Initial unemployment claims dropped to the lowest level in 7 years, but the Department of Labor said part of the reason were technical glitches experienced in states’ reporting, instead of improvement in the country’s labor market
This is the first time the amount of initial jobless claims had fallen below 300,000 since 2006. The drop was 31,000 for the week that ended September 7.
However, the Labor Department said in two states, whose names were not mentioned, made computer system changes resulting in some unemployment claims not being taken into consideration in time.
Economists were expecting the claims to increase to over 330,000 from the 323,000 during the last week of August. At the same time, the averages of the last four weeks of new claims, which is a more reliable way to gauge than the weekly volatile numbers, dropped by 7,500 to just over 321,000. That was the lowest level for that figure since October of 2007.
Layoffs in the U.S. have fallen since 2009. In July, they reached the lowest all the way back to mid 2000, according to a report released separately by the government last week.
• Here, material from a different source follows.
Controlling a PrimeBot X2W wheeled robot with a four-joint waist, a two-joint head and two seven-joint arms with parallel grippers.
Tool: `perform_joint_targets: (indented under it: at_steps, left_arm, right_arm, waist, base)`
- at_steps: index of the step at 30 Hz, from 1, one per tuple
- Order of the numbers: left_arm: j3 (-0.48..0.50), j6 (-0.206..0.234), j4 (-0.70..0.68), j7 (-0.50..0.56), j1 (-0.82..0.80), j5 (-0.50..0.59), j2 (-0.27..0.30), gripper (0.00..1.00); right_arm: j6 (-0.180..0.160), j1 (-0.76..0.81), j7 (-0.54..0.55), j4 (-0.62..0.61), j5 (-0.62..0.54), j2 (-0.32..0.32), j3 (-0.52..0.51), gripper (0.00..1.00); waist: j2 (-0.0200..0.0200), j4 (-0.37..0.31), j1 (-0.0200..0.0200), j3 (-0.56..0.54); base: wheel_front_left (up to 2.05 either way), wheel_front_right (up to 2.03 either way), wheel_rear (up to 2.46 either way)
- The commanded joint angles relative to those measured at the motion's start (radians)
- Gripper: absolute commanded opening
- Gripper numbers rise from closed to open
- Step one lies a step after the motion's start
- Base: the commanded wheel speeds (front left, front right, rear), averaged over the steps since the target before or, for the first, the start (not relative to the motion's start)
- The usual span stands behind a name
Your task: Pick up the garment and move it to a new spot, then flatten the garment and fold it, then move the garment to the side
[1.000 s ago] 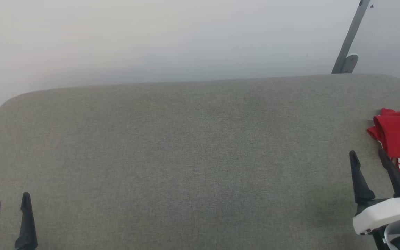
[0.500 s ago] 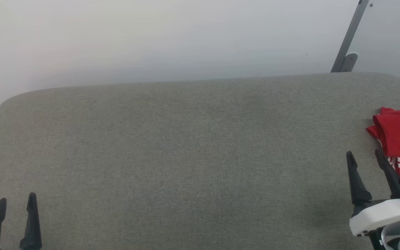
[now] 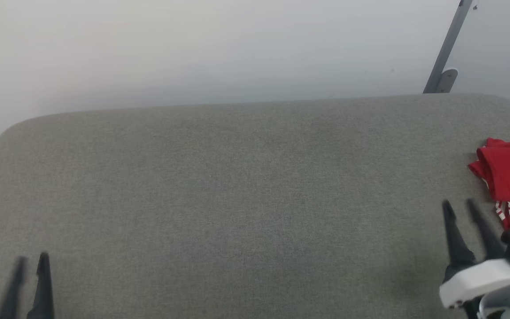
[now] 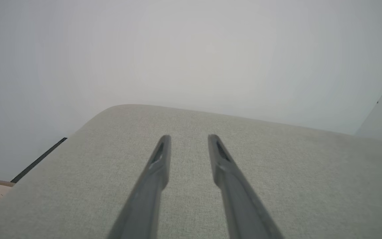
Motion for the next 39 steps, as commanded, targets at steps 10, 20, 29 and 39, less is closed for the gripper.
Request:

The drop in layoffs has been an encouraging sign for anyone currently employed. However, for those millions of people in the U.S. who are currently unemployed, it has not translated to rapid hiring. It has not coincided with a strong economic growth.
In August, unemployment was at 7.3%, almost four years following the end of the recession. The economy grew be only an annual rate of 2.5% during the second quarter of this year.
Historically, a drop in applications for jobless claims points to an increase in hiring and economic growth that is stronger.